Se si ammalano di coronavirus hanno una possibilità 10 volte maggiore di morire rispetto agli altri i pazienti affetti da sindrome di Down.
Lo studio delineato sull’American Journal of Medical Genetics e realizzato dall’Istituto superiore di Sanità e l’Università Cattolica ha mostrato che la mortalità per i pazienti di Coronavirus affetti da sindrome di Down potrebbe essere 10 volte superiore.
Non solo: lo studio dimostra anche che i pazienti hanno 5 volte le probabilità di finire in terapia intensiva rispetto agli altri pazienti.
La Sindrome di Down è una condizione genetica caratterizzata dalla presenza di tre copie del cromosoma 21 (e per questo nota come Trisomia 21).
I risultati di questo studio hanno portato un ovvia conclusione: se sia meglio richiedere al Governo che le persone affette da Sindrome di Down siano inserite tra i soggetti più a rischio e dunque tra i primi a ricevere il vaccino.
LEGGI ANCHE >>> Vaccino anti covid, Moderna sembra bloccare la trasmissione virale!
LEGGI ANCHE >>> Covid, vaccino Italia: si inizierà con 1,9 milioni di dosi!
Covid, I malati di Sindrome di Down hanno più probabilità di morire
Questo studio ha portato un certo allarmismo tra le famiglie dei malati di Covid con Sindrome di Down, i quali si stanno rivolgendo spesso all’AIPD (Associazione Italiana Persone Down).

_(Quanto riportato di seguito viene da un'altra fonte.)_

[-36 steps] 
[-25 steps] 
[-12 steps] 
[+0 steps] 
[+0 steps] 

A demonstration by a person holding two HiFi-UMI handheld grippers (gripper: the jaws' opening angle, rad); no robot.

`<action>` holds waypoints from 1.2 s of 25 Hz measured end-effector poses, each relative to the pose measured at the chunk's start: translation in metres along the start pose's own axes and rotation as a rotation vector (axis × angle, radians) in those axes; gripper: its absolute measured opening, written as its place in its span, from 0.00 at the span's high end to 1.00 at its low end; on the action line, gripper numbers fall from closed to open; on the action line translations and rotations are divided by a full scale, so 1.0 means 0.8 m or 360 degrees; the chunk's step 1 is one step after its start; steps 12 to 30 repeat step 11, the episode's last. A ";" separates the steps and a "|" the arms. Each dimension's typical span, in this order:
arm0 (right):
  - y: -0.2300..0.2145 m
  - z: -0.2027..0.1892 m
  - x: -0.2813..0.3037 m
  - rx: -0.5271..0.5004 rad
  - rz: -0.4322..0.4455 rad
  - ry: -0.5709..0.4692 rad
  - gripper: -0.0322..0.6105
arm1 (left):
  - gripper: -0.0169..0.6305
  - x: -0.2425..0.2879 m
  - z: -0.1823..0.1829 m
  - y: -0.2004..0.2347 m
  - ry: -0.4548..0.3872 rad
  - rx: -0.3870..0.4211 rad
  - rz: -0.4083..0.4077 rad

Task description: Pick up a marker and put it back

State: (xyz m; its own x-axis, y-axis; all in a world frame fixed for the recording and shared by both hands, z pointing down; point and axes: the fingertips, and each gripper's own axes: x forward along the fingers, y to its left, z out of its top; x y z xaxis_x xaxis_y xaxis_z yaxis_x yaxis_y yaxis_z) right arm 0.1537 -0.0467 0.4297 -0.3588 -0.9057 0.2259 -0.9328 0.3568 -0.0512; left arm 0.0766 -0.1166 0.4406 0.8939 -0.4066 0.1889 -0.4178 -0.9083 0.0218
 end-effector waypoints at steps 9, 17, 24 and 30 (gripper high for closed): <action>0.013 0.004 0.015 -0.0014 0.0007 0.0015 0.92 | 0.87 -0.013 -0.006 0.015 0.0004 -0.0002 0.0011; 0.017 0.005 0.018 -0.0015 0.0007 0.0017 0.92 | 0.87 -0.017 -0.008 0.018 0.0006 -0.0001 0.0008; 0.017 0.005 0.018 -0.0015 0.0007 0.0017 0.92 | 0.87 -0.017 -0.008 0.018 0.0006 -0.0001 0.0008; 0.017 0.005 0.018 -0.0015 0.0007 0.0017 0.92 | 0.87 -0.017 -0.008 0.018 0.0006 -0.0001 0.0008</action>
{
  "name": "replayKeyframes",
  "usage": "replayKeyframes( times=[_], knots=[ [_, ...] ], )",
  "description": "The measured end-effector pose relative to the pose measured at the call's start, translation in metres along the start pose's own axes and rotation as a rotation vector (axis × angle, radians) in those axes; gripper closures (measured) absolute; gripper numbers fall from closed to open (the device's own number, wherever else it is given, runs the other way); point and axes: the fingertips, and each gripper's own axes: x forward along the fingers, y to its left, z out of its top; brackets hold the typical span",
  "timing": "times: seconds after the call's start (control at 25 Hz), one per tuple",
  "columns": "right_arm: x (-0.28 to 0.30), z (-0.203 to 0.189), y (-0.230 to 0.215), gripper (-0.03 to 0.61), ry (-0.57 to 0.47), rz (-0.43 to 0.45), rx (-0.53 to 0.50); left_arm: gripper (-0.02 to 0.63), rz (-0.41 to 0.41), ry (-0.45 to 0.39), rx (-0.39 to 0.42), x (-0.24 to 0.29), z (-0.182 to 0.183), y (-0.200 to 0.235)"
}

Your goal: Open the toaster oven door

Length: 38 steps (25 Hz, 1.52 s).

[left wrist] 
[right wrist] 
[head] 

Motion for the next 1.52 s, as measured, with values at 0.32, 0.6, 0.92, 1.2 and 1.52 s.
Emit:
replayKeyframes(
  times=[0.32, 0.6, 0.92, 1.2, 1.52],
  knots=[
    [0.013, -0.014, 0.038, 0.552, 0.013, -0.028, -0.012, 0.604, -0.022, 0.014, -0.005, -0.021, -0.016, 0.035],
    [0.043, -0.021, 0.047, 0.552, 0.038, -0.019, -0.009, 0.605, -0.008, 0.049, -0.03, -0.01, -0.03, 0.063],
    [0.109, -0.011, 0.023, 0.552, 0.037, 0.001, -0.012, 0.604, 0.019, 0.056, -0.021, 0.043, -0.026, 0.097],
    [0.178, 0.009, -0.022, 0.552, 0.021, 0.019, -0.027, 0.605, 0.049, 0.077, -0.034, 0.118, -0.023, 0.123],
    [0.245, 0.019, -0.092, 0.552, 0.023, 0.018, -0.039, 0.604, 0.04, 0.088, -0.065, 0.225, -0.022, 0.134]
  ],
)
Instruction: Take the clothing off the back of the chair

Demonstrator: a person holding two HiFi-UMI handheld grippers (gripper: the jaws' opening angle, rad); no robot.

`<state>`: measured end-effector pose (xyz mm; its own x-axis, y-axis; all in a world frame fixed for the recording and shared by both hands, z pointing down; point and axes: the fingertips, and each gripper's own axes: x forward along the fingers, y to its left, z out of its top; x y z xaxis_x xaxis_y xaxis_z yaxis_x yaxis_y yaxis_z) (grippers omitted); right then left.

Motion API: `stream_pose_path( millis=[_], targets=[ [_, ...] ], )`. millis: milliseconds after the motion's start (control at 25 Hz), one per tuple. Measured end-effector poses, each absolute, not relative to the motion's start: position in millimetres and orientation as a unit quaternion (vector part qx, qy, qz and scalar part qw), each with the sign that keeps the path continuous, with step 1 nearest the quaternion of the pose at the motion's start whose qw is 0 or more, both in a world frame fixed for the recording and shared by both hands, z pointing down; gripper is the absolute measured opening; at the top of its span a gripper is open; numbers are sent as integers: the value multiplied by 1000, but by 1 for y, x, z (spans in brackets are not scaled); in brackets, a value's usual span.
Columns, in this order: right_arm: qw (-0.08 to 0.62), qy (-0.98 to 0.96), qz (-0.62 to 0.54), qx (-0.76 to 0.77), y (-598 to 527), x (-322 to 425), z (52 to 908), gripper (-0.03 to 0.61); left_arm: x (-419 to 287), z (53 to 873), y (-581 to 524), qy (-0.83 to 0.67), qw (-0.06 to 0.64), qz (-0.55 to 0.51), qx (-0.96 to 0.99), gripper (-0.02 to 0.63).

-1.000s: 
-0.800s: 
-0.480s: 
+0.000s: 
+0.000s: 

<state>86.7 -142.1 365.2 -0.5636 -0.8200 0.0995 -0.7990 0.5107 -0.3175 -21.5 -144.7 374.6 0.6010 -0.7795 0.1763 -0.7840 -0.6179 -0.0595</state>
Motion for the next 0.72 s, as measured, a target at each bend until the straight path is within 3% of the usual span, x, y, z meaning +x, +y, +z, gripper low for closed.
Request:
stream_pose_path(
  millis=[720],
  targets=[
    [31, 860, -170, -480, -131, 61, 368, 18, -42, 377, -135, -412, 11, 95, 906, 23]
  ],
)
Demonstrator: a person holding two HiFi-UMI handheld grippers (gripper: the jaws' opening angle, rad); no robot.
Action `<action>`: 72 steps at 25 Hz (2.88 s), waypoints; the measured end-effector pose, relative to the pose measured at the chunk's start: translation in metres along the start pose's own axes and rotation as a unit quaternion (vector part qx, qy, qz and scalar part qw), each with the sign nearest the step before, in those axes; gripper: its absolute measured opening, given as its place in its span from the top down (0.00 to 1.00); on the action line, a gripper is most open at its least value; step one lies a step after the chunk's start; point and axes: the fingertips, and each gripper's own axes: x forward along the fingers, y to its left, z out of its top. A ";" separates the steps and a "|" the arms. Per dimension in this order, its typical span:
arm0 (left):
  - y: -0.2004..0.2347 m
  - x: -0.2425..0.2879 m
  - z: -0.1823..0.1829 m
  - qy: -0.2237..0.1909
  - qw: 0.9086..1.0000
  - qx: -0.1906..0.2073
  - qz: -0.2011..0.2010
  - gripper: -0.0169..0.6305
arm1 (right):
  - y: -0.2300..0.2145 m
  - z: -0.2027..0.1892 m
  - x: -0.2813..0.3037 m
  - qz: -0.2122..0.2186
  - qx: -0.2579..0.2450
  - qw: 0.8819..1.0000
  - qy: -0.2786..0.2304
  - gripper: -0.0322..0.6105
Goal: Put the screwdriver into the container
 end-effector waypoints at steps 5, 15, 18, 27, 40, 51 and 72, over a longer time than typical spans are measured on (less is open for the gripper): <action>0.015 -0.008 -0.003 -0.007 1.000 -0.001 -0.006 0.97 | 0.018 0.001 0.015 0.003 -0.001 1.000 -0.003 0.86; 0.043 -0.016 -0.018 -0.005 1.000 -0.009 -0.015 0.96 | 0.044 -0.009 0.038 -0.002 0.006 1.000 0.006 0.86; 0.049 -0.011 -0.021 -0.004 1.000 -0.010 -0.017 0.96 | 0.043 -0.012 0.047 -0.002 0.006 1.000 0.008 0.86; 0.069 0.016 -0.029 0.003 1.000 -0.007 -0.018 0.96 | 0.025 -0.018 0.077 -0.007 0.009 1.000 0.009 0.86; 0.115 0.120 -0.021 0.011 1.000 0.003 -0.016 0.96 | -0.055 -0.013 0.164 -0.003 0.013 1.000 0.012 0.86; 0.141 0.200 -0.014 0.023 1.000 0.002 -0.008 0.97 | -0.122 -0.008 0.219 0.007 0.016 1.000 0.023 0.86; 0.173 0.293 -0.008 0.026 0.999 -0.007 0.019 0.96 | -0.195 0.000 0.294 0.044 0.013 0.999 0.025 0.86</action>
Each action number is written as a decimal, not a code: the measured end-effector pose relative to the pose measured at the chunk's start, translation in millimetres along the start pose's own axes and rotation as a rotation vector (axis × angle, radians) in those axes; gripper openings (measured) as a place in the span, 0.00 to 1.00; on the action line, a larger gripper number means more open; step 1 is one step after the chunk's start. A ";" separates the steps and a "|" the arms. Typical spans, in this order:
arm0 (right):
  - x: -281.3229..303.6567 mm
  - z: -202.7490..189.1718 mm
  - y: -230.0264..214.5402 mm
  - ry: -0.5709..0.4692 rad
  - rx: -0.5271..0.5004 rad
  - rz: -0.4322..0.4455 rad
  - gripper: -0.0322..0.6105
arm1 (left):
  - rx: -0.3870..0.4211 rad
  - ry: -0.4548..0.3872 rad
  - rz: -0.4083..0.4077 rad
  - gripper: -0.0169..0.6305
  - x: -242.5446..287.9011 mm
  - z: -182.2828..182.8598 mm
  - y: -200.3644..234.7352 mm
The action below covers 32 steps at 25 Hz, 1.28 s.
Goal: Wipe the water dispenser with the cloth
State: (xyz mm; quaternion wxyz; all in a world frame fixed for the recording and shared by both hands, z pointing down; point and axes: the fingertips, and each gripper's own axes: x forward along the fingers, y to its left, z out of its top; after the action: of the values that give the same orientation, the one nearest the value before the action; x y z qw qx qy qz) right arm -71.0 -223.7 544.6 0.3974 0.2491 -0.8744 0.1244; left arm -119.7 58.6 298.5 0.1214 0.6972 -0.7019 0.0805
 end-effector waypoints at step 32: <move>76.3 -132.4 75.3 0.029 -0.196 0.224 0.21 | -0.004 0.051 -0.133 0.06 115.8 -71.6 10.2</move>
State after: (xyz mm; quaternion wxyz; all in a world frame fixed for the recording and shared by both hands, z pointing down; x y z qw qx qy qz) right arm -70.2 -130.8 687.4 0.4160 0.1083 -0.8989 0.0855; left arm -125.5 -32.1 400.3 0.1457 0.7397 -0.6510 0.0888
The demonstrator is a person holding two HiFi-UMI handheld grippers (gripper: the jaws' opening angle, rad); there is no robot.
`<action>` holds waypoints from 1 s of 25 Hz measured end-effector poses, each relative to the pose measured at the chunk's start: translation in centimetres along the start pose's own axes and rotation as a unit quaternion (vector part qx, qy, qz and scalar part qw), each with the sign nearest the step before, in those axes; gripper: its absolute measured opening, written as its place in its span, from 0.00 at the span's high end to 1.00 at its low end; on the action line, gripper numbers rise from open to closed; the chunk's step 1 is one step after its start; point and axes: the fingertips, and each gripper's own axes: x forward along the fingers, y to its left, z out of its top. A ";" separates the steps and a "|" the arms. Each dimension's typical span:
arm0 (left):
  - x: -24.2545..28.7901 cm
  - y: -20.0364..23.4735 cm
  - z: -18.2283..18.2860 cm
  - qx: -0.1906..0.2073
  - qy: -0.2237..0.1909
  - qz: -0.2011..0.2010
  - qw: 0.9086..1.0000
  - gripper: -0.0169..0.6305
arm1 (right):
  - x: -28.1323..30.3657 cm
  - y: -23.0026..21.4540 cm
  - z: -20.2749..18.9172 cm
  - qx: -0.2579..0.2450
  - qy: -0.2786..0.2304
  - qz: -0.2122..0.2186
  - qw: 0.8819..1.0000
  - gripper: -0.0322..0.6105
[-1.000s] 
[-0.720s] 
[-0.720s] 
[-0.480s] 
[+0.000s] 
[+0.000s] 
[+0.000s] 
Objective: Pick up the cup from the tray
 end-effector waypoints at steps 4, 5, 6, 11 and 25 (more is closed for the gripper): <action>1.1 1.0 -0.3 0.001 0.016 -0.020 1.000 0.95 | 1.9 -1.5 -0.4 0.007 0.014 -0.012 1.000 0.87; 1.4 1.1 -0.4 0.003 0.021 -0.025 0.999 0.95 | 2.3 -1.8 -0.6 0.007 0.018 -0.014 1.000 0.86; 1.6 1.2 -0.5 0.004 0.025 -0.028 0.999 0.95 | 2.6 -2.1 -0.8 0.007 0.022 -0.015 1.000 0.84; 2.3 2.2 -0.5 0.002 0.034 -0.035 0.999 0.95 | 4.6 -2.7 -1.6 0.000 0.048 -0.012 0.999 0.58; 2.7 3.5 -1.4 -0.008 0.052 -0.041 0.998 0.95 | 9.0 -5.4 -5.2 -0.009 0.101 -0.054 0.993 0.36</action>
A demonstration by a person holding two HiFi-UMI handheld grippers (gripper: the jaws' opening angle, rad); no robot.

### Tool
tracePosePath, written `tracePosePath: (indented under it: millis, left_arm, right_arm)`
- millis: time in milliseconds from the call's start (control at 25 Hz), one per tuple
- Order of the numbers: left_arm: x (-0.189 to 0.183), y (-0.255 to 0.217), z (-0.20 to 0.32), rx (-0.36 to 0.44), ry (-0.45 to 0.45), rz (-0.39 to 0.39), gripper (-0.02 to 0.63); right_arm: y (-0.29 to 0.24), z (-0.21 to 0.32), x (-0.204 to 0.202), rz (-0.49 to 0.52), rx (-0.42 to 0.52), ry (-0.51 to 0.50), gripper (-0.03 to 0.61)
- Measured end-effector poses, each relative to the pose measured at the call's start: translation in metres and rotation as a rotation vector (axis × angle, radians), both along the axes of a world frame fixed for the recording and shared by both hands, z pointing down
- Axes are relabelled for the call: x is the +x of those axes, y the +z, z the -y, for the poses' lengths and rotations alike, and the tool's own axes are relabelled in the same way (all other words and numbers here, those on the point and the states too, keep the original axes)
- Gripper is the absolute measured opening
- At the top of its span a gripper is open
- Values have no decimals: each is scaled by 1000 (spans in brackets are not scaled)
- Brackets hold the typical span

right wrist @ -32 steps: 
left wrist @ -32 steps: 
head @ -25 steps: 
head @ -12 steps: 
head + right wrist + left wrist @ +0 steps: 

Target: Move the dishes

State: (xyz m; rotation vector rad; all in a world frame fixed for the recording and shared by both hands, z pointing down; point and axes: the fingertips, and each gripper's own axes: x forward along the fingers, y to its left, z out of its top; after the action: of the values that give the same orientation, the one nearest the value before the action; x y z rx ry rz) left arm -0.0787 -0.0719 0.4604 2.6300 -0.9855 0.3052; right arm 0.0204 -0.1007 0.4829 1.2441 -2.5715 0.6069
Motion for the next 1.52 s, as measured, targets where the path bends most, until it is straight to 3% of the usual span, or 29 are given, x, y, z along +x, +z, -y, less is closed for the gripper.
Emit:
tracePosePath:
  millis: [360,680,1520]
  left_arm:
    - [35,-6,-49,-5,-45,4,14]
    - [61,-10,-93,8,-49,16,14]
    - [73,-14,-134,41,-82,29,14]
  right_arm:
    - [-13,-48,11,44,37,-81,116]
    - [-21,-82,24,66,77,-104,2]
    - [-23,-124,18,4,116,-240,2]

Sulla questione è dunque intervenuta per placare gli animi, la Presidentessa di AIPD Tiziana Grilli che ha scritto una lettera per tranquillizzare queste famiglie: “Vorrei tranquillizzare le famiglie e tutte le persone con SD sul rischio di aumentata mortalità da COVID-19. “
Specifica la Presidentessa: Si è condiviso con questi Ricercatori che il dato consegue ad un’analisi statistica estrapolata da soli 16 casi di persone con SD decedute in Italia, confrontati con i dati di oltre 3400 schede di decessi di persone senza la SD.”
Ciò che risulta determinare la mortalità più elevata nella SD sono l’età superiore ai 50 anni, essere affetto da numerose patologie preesistenti non risolte, avere una condizione di demenza e non risiedere in famiglia.”